Eines ist von dem Milieu der neuen Linken jedenfalls bis heute geblieben. Sie verteidigen gerne jede Zeile, die Marx geschrieben hat, mit Ausnahme nur derjenigen, die wahr sind.
Marx jedenfalls, um wieder zum Thema zu kommen, hat die antisemitischen Ideen seines Texts nicht aus dem Bauer entnommen, sie stattdessen aus eigenen Mitteln dazugelegt; und es lässt sich argumentieren, dass Bauer, mit dem Marx bis 1856 übrigens gut befreundet war, sich dieses gesagt sein liess. In seinen späteren eindeutig antisemitischen Schriften greift er sichtbar auf die Einwände, die Marx ihm gemacht hat, zurück und spinnt sie zu ihrer Konsequenz aus. Man lese es nach im „Judentum in der Fremde“.
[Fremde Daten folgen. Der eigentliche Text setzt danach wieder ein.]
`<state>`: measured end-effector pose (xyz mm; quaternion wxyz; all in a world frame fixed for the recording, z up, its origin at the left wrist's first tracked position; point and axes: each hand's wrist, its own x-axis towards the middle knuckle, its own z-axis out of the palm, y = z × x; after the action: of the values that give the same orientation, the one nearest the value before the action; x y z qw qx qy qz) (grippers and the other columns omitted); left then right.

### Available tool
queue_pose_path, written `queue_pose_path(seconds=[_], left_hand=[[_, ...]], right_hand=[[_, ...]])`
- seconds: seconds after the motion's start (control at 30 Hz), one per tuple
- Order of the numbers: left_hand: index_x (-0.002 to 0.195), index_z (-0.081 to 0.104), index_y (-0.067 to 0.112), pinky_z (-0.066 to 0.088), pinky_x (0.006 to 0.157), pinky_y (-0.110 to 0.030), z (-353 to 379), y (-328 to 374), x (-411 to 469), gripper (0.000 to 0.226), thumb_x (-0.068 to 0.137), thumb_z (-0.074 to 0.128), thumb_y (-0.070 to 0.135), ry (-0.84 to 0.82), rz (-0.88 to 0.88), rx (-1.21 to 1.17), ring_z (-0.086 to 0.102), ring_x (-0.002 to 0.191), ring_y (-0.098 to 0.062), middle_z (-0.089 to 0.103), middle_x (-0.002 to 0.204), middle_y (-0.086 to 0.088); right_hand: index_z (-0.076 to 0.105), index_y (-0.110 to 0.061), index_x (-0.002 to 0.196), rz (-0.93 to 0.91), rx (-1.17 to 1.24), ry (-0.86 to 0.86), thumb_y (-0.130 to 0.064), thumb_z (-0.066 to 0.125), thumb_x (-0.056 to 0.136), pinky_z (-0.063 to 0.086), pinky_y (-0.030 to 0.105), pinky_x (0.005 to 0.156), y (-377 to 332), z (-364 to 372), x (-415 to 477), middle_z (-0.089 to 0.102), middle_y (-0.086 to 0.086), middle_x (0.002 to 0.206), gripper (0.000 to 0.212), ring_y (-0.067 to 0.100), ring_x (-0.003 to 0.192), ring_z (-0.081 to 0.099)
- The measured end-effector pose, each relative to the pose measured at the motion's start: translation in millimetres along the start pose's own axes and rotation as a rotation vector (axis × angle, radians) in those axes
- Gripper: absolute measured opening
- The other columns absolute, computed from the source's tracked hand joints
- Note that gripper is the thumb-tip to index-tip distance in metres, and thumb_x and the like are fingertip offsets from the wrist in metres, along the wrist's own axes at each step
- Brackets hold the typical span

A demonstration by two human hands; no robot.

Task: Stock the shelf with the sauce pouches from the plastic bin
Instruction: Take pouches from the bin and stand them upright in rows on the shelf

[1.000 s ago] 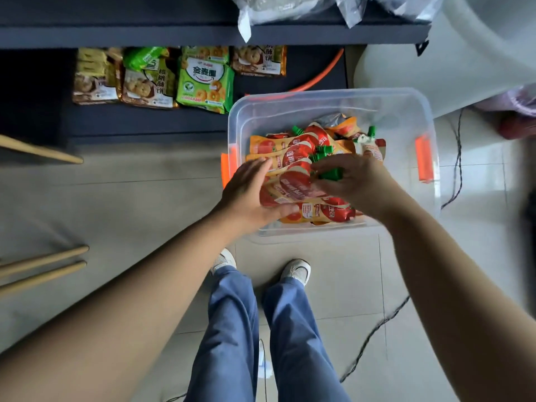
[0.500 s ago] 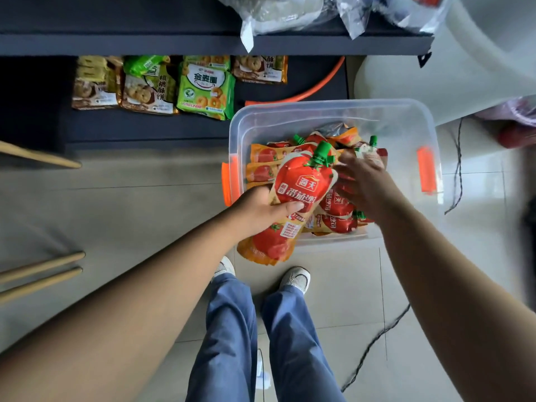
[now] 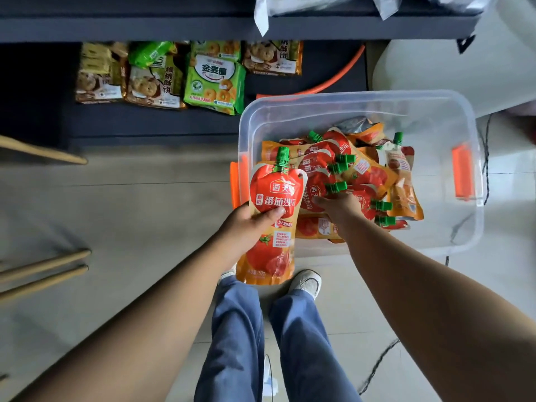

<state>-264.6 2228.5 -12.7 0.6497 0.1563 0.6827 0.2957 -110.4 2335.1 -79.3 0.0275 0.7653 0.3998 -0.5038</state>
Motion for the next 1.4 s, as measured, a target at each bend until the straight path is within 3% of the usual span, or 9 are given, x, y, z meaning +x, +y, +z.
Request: queue_pose_path(seconds=[0.13, 0.27, 0.5, 0.67, 0.77, 0.9, 1.07, 1.17, 1.4], left_hand=[[0.090, 0.059, 0.032, 0.046, 0.098, -0.047, 1, -2, 0, 0.034, 0.064, 0.066, 0.052, 0.008, -0.016, -0.023, 0.063, 0.102, -0.023, 0.068, 0.105, 0.001], [0.091, 0.060, 0.030, 0.047, 0.097, -0.046, -4, 2, -8, 0.038, 0.061, 0.068, 0.051, 0.038, -0.042, -0.055, 0.064, 0.100, -0.023, 0.069, 0.103, 0.000], [0.085, 0.063, 0.021, 0.050, 0.078, -0.033, -17, 57, -54, 0.012, 0.076, 0.071, 0.021, 0.054, 0.062, -0.201, 0.068, 0.080, -0.017, 0.073, 0.075, 0.006], [0.084, 0.065, 0.019, 0.049, 0.086, -0.038, -18, 138, -110, 0.069, 0.021, 0.085, 0.041, -0.057, 0.187, -0.176, 0.070, 0.076, -0.015, 0.075, 0.075, 0.003], [0.084, 0.065, 0.019, 0.052, 0.073, -0.034, -7, 184, -154, 0.090, 0.002, 0.088, 0.049, -0.125, 0.301, -0.255, 0.071, 0.073, -0.014, 0.075, 0.076, 0.001], [0.086, 0.072, 0.022, 0.056, 0.069, -0.032, 17, 235, -220, 0.076, 0.017, 0.090, 0.047, -0.298, 0.456, -0.287, 0.071, 0.083, -0.017, 0.075, 0.090, -0.003], [0.098, 0.064, 0.014, 0.056, 0.070, -0.032, 47, 298, -296, 0.069, 0.040, 0.089, 0.043, -0.136, 0.606, -0.248, 0.070, 0.078, -0.019, 0.075, 0.086, -0.005], [0.092, 0.063, 0.015, 0.053, 0.072, -0.033, 56, 325, -342, 0.041, 0.058, 0.079, 0.029, -0.072, 0.737, -0.293, 0.068, 0.080, -0.020, 0.074, 0.078, -0.001], [0.093, 0.064, 0.018, 0.052, 0.072, -0.036, 43, 348, -416, 0.036, 0.061, 0.063, 0.034, 0.000, 0.905, -0.387, 0.068, 0.082, -0.020, 0.074, 0.082, -0.003]], right_hand=[[0.062, -0.003, 0.115, -0.059, 0.134, 0.060, -0.026, 0.067, 0.082, 0.052, 0.031, 0.077, 5, 8, -5, 0.066, 0.007, 0.103, 0.040, 0.019, 0.084, 0.060], [0.061, -0.004, 0.112, -0.209, 0.268, 0.128, -0.017, 0.065, 0.084, 0.051, 0.036, 0.089, -7, 1, -35, 0.063, 0.003, 0.101, 0.031, 0.021, 0.097, 0.062], [0.071, -0.009, 0.093, -0.600, 0.283, 0.073, -0.015, 0.068, 0.081, 0.051, 0.010, 0.061, -59, -84, -124, 0.068, -0.010, 0.075, 0.014, 0.001, 0.067, 0.063], [0.070, -0.018, 0.056, -0.787, 0.514, -0.143, -0.011, 0.064, 0.080, 0.054, 0.024, 0.062, -122, -169, -198, 0.070, -0.006, 0.059, 0.027, 0.006, 0.057, 0.063], [0.068, -0.015, 0.048, -0.853, 0.670, -0.210, -0.009, 0.061, 0.081, 0.054, 0.021, 0.055, -156, -206, -248, 0.067, -0.004, 0.053, 0.034, 0.006, 0.051, 0.061], [0.064, -0.011, 0.066, -0.912, 0.811, -0.230, -0.014, 0.065, 0.081, 0.053, 0.023, 0.053, -184, -249, -316, 0.068, -0.002, 0.057, 0.015, 0.011, 0.054, 0.064], [0.065, -0.010, 0.072, -1.040, 0.863, -0.239, -0.021, 0.064, 0.084, 0.056, 0.036, 0.070, -207, -297, -399, 0.070, 0.003, 0.068, 0.017, 0.018, 0.066, 0.066], [0.066, -0.010, 0.076, -1.154, 0.893, -0.350, -0.024, 0.057, 0.088, 0.057, 0.033, 0.069, -217, -318, -444, 0.071, 0.005, 0.072, 0.021, 0.017, 0.067, 0.068], [0.065, -0.016, 0.088, -1.239, 0.690, -0.488, -0.031, 0.061, 0.084, 0.058, 0.036, 0.073, -221, -308, -504, 0.075, 0.002, 0.081, 0.016, 0.020, 0.077, 0.072]])
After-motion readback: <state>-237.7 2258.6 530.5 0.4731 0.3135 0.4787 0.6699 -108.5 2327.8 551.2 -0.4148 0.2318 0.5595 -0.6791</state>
Marx hat damit einen eigenen originären Beitrag, wenn auch keinen besonders grossen und entscheidenden Beitrag zur Geschichte des Antisemitismus geleistet. Hayner hat nur, ohne jedes Interesse und ohne jede Neugier, alles abgeschrieben, was an Literatur da war, um diese Geschichte zu verfälschen. So faul geht man heutzutage wieder vor, und so wird man in der Jungle World gedruckt. In der DDR wäre es ihm sehr wahrscheinlich noch viel besser ergangen. Wir drücken ihm unser Mitgefühl für das Unglück, dass seiner Sache 1989 geschehen ist, hiermit aus. Soweit, dass
Hubertus Knabe als professionelles Opfer jeglichen Kommunismus
gegen einen Recht hat, muss man es erst mal bringen.
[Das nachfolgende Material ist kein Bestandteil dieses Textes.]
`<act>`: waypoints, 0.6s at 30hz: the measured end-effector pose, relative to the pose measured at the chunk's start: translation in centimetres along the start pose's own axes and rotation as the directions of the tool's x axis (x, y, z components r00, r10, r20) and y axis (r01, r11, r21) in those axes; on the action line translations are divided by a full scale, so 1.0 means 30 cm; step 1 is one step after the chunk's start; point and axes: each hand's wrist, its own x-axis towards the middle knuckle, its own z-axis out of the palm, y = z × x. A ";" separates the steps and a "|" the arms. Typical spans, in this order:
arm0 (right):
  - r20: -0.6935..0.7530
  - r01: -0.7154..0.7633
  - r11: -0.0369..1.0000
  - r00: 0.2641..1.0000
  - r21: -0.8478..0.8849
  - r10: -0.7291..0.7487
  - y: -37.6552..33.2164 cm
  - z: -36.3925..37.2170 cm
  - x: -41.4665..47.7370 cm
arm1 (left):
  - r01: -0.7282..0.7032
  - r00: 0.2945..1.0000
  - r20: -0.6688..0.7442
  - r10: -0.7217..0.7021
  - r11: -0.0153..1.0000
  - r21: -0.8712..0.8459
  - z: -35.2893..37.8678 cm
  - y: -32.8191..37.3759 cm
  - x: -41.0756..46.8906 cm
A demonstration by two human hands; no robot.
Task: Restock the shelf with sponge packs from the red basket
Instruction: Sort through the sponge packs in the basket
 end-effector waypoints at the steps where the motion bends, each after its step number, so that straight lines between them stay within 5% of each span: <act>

Der Rest ist nicht besser. Sätze wie:
Und auch gegen Südstaatenkitsch wie »Onkel Toms Hütte« polemisierte er schon zu seiner Zeit
verraten echte Sachkenntnis. Diesem Mann macht man nichts vor. Hier keine Spur von dem üblen
Furor der Ahnungslosen
! Über Indien weiss er:
An eine organische Entwicklung des Kastenwesens zur Freiheit glaubte Marx als Revolutionär keineswegs,
welches Kastenwesen, wenn wir der blossen Wissenschaft glauben, von der englischen Verwaltung erst herrschend gemacht worden ist; was dem Hayner wiederum über die Hutschnur gehen wird, denn England, das heisst das Kapital, ist doch eigentlich der Fortschritt gewesen.
Vom Rassismus hat man aber keinen Begriff mehr
, heisst es, und man weiss nicht, wie man widersprechen soll.
Aber nicht nur in den sachbezogenen, auch in den nur sentimentalen Phrasen wie denen:
Marx machte mittels spekulativer Vernunft die Wette auf eine bessere Zukunft. Dann »wird der menschliche Fortschritt nicht mehr jenem scheußlichen heidnischen Götzen gleichen, der den Nektar nur aus den Schädeln Erschlagener trinken wollte«, notierte er. Doch die Verhältnisse, sie waren nicht so.
steckt wiederum ganze Hayner, wie wir ihn kennen; sein Ideal der abgeklärte Intellektuelle, der über den schlimmen Dingen der Welt doch nicht vergisst, wie tröstlich doch schon die Tatsache ist, dass er da ist, um sie zu bedauern; und dass Hacks‘ Gedichte da sind, dass auch künftige Generation sich an ihm zu diesem Ideal emporschwingen.
Um dem Missverständnis vorzubeugen, als verfolgten wir den Hayner wiederum mit Denunziation, soll nur das noch gesagt werden. Wir empfehlen der Jungle World keineswegs, ihren Ruf mit etwas mehr cancel culture zu verbessern. Wir halten die Jungle World und ihr Milieu für unrettbar verloren und für unnütz obendrauf. Und Hayner, Riedel, Maul und Konsorten zeigen nur auf, was dort der Fall ist. Wir finden, dass Hayners Artikel in die Jungle World, wie sie war und ist, ganz hervorragend passt.